Report the count, and only the count, of lines in the records that include the word "kindly".

___ AVAILABLE RECORDS

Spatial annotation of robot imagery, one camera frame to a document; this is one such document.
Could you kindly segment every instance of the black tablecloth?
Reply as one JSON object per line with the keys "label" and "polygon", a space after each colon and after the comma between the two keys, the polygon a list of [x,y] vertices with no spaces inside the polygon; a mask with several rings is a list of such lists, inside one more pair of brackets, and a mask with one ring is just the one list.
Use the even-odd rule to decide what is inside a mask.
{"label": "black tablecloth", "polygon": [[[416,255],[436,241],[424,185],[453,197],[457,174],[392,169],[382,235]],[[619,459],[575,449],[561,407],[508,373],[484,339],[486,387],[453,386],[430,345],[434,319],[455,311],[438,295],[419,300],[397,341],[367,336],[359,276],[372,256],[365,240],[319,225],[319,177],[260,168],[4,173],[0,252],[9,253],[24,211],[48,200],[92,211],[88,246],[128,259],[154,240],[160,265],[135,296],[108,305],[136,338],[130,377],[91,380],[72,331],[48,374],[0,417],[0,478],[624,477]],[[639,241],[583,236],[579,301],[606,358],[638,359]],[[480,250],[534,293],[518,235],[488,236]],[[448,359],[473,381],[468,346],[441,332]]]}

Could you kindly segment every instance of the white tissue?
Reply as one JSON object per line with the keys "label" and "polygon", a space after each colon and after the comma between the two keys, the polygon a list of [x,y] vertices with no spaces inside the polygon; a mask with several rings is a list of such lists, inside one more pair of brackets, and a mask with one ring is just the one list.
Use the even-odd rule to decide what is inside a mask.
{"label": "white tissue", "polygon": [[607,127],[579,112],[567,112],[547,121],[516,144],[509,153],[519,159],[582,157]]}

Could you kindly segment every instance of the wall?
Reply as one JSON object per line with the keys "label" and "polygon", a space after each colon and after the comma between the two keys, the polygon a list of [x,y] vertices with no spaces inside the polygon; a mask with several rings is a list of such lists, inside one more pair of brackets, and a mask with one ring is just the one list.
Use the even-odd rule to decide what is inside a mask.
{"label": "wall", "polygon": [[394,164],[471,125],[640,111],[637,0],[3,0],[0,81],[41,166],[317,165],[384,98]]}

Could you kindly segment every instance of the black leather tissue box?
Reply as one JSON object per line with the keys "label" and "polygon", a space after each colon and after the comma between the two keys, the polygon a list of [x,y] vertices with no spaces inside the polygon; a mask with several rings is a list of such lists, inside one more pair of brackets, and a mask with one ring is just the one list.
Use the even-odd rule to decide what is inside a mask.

______

ANSWER SECTION:
4